Microbial carbon (C) limitation, nitrogen (N) limitation, and phosphorus (P) limitation were analyzed by calculating vector length and angle48:

$${\text{x}} = \frac{{{\text{BG}} + {\text{BX}} + {\text{CE}}}}{{{\text{BG}} + {\text{BX}} + {\text{CE}} + {\text{ACP}}}}$$
(6)
$${\text{y}} = \frac{{{\text{BG}} + {\text{BX}} + {\text{CE}}}}{{{\text{BG}} + {\text{BX}} + {\text{CE}} + {\text{LAP}} + {\text{NAG}}}}$$
(7)
$${\text{Vector}}\;{\text{length}} = \sqrt {{\text{x}}^{{\text{2}}} + {\text{y}}^{{\text{2}}} }$$
(8)
$${\text{Vector}}\;{\text{angle}} = {\text{Degrees}}\left( {{\text{Atan2}}\left( {{\text{x,y}}} \right)} \right)$$
(9)

where the vector length reflects the degree of microbial carbon (C) limitation, with longer vectors denoting a stronger emphasis on C-acq enzymes production relative to nutrients such as nitrogen (N) and phosphorus (P). Meanwhile, the vector angle distinguishes between N and P limitation: steeper angles (above 45°) suggest that P is the primary limiting nutrient, whereas shallower angles (below 45°) indicate that N limitation is more pronounced.

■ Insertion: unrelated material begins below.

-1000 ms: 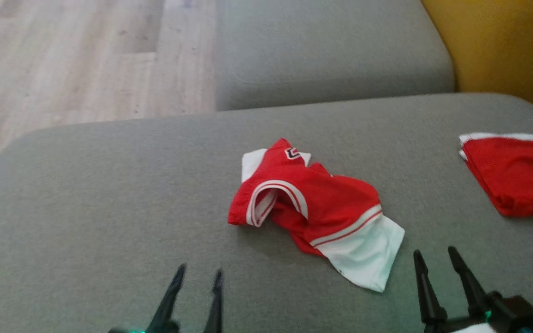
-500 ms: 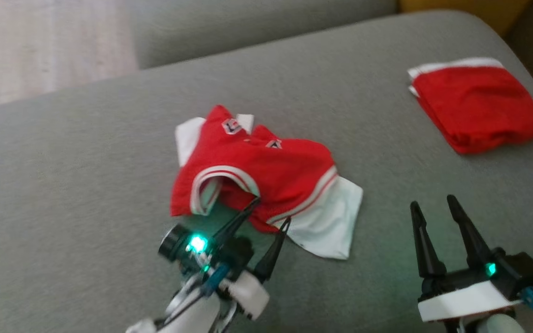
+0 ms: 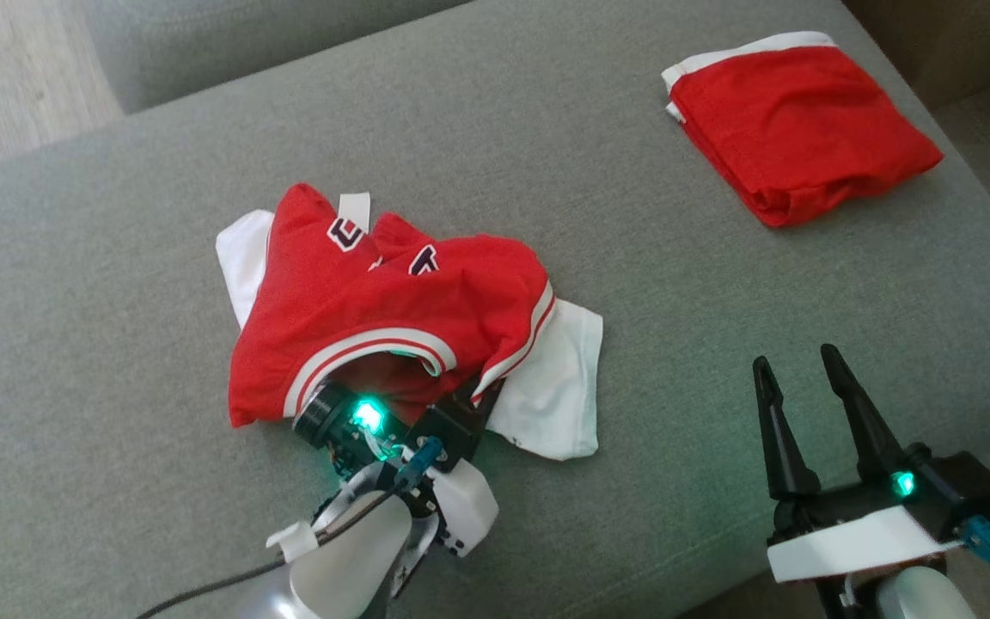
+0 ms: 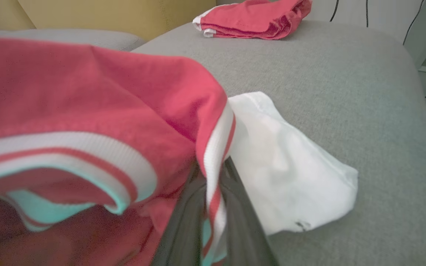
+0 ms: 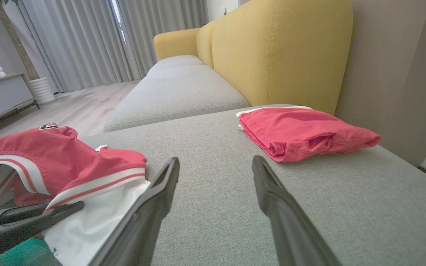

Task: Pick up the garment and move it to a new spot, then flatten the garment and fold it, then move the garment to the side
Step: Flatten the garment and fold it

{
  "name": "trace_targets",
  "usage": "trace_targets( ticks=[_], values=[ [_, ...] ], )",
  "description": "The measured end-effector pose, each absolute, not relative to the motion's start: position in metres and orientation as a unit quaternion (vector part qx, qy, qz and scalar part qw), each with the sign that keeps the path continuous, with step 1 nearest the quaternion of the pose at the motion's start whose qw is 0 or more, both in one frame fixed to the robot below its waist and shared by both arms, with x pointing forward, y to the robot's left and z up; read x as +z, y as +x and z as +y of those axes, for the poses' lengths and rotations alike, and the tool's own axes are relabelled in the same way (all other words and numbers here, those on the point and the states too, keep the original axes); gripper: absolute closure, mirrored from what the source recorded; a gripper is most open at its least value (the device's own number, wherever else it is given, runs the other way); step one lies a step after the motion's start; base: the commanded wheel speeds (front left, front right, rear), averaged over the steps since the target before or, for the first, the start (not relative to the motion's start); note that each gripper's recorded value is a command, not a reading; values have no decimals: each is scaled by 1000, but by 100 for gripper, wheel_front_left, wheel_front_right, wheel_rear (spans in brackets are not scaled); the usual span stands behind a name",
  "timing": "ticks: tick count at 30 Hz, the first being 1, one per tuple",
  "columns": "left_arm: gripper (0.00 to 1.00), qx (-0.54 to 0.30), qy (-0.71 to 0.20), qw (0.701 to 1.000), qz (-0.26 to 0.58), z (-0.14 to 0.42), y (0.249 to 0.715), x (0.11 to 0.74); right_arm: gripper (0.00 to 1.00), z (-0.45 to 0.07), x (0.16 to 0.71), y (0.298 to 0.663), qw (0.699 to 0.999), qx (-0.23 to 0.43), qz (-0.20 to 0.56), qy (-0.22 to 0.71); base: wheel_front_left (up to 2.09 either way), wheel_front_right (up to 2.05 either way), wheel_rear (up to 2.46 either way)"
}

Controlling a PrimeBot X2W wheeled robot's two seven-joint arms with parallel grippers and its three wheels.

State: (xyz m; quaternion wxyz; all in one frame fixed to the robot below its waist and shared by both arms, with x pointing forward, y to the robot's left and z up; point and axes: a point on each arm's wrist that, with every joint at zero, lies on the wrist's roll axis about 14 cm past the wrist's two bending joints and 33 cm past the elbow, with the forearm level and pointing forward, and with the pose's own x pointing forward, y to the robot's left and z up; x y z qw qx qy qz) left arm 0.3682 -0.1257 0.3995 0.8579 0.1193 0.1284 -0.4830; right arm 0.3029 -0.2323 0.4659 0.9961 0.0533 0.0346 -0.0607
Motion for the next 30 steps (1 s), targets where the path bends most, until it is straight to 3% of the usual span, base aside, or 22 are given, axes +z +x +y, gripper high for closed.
trace_targets(
  ticks=[9, 16, 21, 25, 27, 30],
  values=[
    [100, -539, 86, 837, 35, -164, 360, 477, 0, -230, 477, 295, 996, -60, 11, 61, 0, 0, 0],
    [100, -527, 109, 830, -147, -182, 397, 637, 0, -221, 480, 280, 996, -51, -2, 71, 0, 0, 0],
    [100, -471, 80, 852, -215, -150, 420, 724, 0, -220, 486, 277, 996, -48, -17, 74, 0, 0, 0],
    [100, -411, 65, 898, -144, -94, 451, 691, 0, -211, 483, 279, 996, -35, -12, 78, 0, 0, 0],
    [100, -381, 43, 922, -58, -61, 457, 630, 0, -204, 483, 284, 996, -25, -12, 81, 0, 0, 0],
    [100, -345, 17, 934, 92, -19, 428, 517, 0, -197, 482, 290, 997, -12, -8, 81, 0, 0, 0]
  ],
)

Evaluation of rhizosphere soil EMF

Soil ecosystem multifunctionality (EMF) was represented by six rhizosphere soil enzymatic activities (BG, BX, CE, NAG, LAP, ACP). After the transformation of the standardization of individual functions, they were averaged to calculate the multifunctionality index49:

$${\text{Z-score}} = \frac{{{\text{X-mean}}_{{\text{i}}} }}{{{\text{SD}}_{{\text{i}}} }}$$
(10)

where X is the measured rhizosphere soil enzymatic activity, mean is the average of enzyme i, and SD is the standard deviation of enzyme i.

Statistical analysis

We employed a rigorous statistical protocol to compare the “Good” and “Bad” groups. Normality was assessed using the Shapiro-Wilk test, followed by the Mann-Whitney U test for non-normal data. For normal distributions, Bartlett’s test determined variance homogeneity, guiding the choice between Welch’s t-test (unequal variances) and independent samples t-test (equal variances). All of the following analyses were performed using R software (Version 4.4.1). The differences in parameters between the Good and Bad groups were analyzed using the t-test. The Shapiro-Wilk test was used to assess the normality of the parameters, and Bartlett’s test was applied to evaluate the homogeneity of variances between the Good and Bad groups before conducting the t-test. Radar charts, bar charts, and difference heatmaps were performed using the R (Version 4.4.1) packages “fmsb” and “ggplot2,” respectively. Rhizosphere soil biochemical properties, enzymatic activities, relationships with rhizosphere EMF, and tobacco traits were analyzed using the “linkET” and “vegan” packages in R (Version 4.4.1) to perform Mantel test.